Europe continues to be a sellers' market. All countries across Europe now apply “seller-friendly” risk allocation techniques, while the US continues to firmly favour the buyer.
These conclusions were published by CMS today in the 12th edition of its annual European M&A Study, a multi-year analysis of the key legal provisions within M&A agreements. The study is the most comprehensive of its kind and is based on a proprietary database comprising more than 4,600 deals.
In identifying the primary deal drivers for transactions, CMS revealed that almost half of deals represented buyers entering a new market (46%) or acquisitions of know-how or acqui-hire transactions (41%). The proportion of these transactions both increased since 2018 (32% and 23% respectively). One fifth of the deals represented the acquisition of a competitor.
Stefan Brunnschweiler, Head of the CMS Corporate/M&A Group, said: “We are seeing demand for deal certainty in the unpredictable macroeconomic context, greater use of clever risk allocation strategies, as well as new cutting-edge technologies benefitting the industry.
The M&A Study 2020 will be a useful guide for those considering transactions in a more and more challenging investment climate.”
Key findings for 2019 include:
Upward trend of legal technology tools – AI and document automation were used in numerous of the reviewed transactions, often leading to significant cost savings.
Rise in popularity of Warranty & Indemnity (W&I) insurance – up by 2% to 19% of all deals but used in almost half of deals valued over EUR 100m.

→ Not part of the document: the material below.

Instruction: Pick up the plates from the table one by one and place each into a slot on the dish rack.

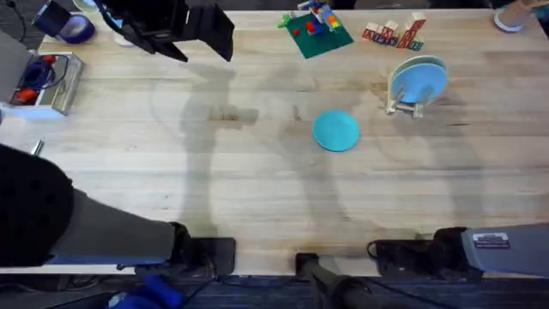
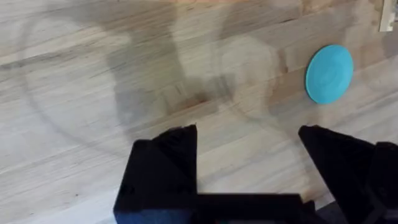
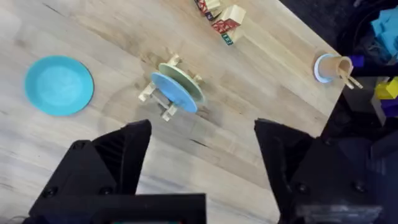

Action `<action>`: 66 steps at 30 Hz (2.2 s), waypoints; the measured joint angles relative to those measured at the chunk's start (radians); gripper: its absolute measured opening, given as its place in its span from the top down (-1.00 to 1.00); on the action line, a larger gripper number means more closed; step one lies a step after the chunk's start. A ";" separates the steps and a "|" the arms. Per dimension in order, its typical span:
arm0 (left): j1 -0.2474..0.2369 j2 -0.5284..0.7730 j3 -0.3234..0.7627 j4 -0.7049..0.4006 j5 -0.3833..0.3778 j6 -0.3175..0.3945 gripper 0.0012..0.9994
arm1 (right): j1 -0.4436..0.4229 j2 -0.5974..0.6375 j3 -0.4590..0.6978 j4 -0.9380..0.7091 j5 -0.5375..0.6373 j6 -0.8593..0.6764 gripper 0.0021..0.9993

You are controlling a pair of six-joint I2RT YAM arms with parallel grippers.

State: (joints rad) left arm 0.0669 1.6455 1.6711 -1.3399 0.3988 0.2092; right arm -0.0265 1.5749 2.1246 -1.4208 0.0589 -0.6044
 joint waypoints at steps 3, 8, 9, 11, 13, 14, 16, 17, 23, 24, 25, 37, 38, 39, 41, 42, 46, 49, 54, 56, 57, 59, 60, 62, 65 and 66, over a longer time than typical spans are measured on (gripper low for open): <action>0.000 0.000 0.000 0.000 0.001 0.000 -0.99 | 0.000 0.000 0.000 -0.001 0.000 0.003 -0.99; 0.000 0.000 0.000 0.001 0.077 0.000 -0.99 | 0.000 0.000 0.000 -0.002 0.000 0.003 -0.99; 0.000 0.000 0.000 0.004 0.099 0.000 -0.99 | 0.000 0.000 0.000 -0.003 0.000 0.003 -0.99; -0.001 0.000 0.000 0.022 0.145 0.000 -0.99 | 0.000 0.000 0.000 -0.006 0.000 0.003 -0.99; -0.001 0.000 0.000 0.027 0.184 0.000 -0.99 | 0.000 0.000 0.000 -0.007 0.000 0.003 -0.99; -0.001 0.000 0.000 0.026 0.199 0.000 -0.99 | 0.000 0.000 0.000 -0.008 0.000 0.003 -0.99; -0.001 0.000 0.000 0.019 0.230 0.000 -0.99 | 0.000 0.000 0.000 -0.008 0.000 0.003 -0.99; -0.001 0.000 0.000 0.015 0.245 0.000 -0.99 | 0.000 0.000 0.000 -0.008 0.000 0.003 -0.99; -0.003 0.000 0.000 0.015 0.295 0.000 -0.99 | 0.000 0.000 0.000 -0.008 0.000 0.003 -0.99; -0.005 0.000 0.000 0.015 0.298 0.000 -0.94 | 0.000 0.000 0.000 -0.008 0.000 0.003 -0.99; -0.009 0.000 0.000 0.012 0.300 0.000 -0.72 | 0.000 0.000 0.000 -0.008 0.000 0.003 -0.99; -0.284 0.000 0.000 0.090 0.248 -0.090 0.90 | -0.013 -0.021 -0.001 -0.008 0.000 0.173 -0.99; -0.308 0.000 0.000 0.104 0.241 -0.107 0.91 | -0.018 -0.033 -0.001 -0.008 0.000 0.189 -0.99; -0.333 0.000 0.000 0.116 0.235 -0.124 0.92 | -0.023 -0.048 -0.001 -0.008 0.000 0.201 -0.99; -0.377 0.000 0.000 0.139 0.230 -0.166 0.92 | -0.031 -0.082 -0.001 -0.010 0.000 0.224 -0.99; -0.394 0.000 0.000 0.148 0.229 -0.184 0.92 | -0.034 -0.097 -0.001 -0.011 0.000 0.233 -0.99; -0.469 0.000 0.000 0.154 0.228 -0.261 0.92 | -0.035 -0.159 -0.001 -0.017 0.000 0.254 -0.99; -0.524 0.000 0.000 0.155 0.229 -0.309 0.92 | -0.035 -0.180 -0.001 -0.017 0.000 0.261 -0.99; -0.571 0.001 0.000 0.177 0.235 -0.399 0.92 | -0.035 -0.181 -0.001 -0.017 0.000 0.265 -0.99; -0.570 0.009 0.000 0.204 0.243 -0.441 0.92 | -0.035 -0.178 -0.001 -0.017 0.000 0.265 -0.99; -0.569 0.015 0.000 0.218 0.251 -0.457 0.92 | -0.035 -0.178 -0.001 -0.017 0.000 0.265 -0.99; -0.566 0.033 -0.001 0.243 0.273 -0.481 0.92 | -0.035 -0.179 -0.001 -0.017 0.000 0.265 -0.99; -0.566 0.042 -0.003 0.257 0.283 -0.493 0.92 | -0.035 -0.179 -0.001 -0.017 0.000 0.265 -0.99; -0.565 0.051 -0.024 0.289 0.295 -0.516 0.92 | -0.035 -0.178 -0.001 -0.017 0.000 0.265 -0.99; -0.558 0.051 -0.089 0.346 0.311 -0.547 0.92 | -0.035 -0.179 -0.001 -0.017 0.000 0.265 -0.99; -0.555 0.051 -0.117 0.373 0.316 -0.556 0.92 | -0.035 -0.179 -0.001 -0.017 0.000 0.265 -0.99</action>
State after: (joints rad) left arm -0.4879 1.6970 1.5542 -0.9667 0.7149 -0.3463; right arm -0.0620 1.3963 2.1239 -1.4379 0.0589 -0.3397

Gradual decline of purchase price adjustments (PPAs) – in 45% of all deals, up one-percentage point from the previous year, but significantly behind the average level for the previous three years.
Upward trend of locked box structures continues – in 56% of deals with no PPA, highlighting parties’ wish for as much certainty as possible.

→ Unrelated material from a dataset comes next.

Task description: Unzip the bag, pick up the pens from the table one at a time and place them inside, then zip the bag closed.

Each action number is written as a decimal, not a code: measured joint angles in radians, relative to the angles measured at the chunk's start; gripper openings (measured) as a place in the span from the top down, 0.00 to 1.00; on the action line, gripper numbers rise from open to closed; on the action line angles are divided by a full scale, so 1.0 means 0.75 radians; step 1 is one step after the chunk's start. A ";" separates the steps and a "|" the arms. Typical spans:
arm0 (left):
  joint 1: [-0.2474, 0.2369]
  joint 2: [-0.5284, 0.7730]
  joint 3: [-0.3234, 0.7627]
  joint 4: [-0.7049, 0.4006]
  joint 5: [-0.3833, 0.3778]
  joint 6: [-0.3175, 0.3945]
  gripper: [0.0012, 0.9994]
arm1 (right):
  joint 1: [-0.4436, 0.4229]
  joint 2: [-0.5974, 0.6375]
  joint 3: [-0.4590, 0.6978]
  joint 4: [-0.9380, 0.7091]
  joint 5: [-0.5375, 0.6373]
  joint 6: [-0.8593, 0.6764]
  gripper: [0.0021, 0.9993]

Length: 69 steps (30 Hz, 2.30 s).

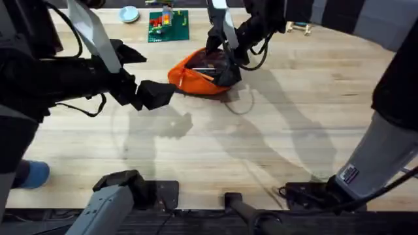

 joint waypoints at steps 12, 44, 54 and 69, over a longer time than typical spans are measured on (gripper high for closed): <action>0.000 0.000 0.000 0.000 0.000 0.000 0.01 | 0.000 0.000 0.000 0.002 0.000 0.002 0.00; 0.000 0.000 0.000 0.000 -0.066 0.000 0.01 | 0.002 -0.356 0.005 -0.028 0.168 0.698 0.00; 0.000 0.000 0.000 0.000 -0.066 0.000 0.01 | 0.002 -0.478 0.006 -0.040 0.169 1.001 0.00; 0.001 0.000 0.000 0.012 -0.063 0.016 0.01 | 0.002 -0.500 0.008 -0.301 0.169 1.365 0.00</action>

de minimis and basket provisions becoming the market norm – now applying in majority (73% and 66% respectively) of transactions, most likely reflecting the increasing use of W&I insurance.
Liability caps determined by deal size and W&I insurance – overall cap in smaller deals most likely to be full purchase price, compared to only 10-25% for larger deals. Additionally, almost half (45%) of W&I deals have caps of less than 10% of the purchase price, compared to only 10% of non-W&I deals.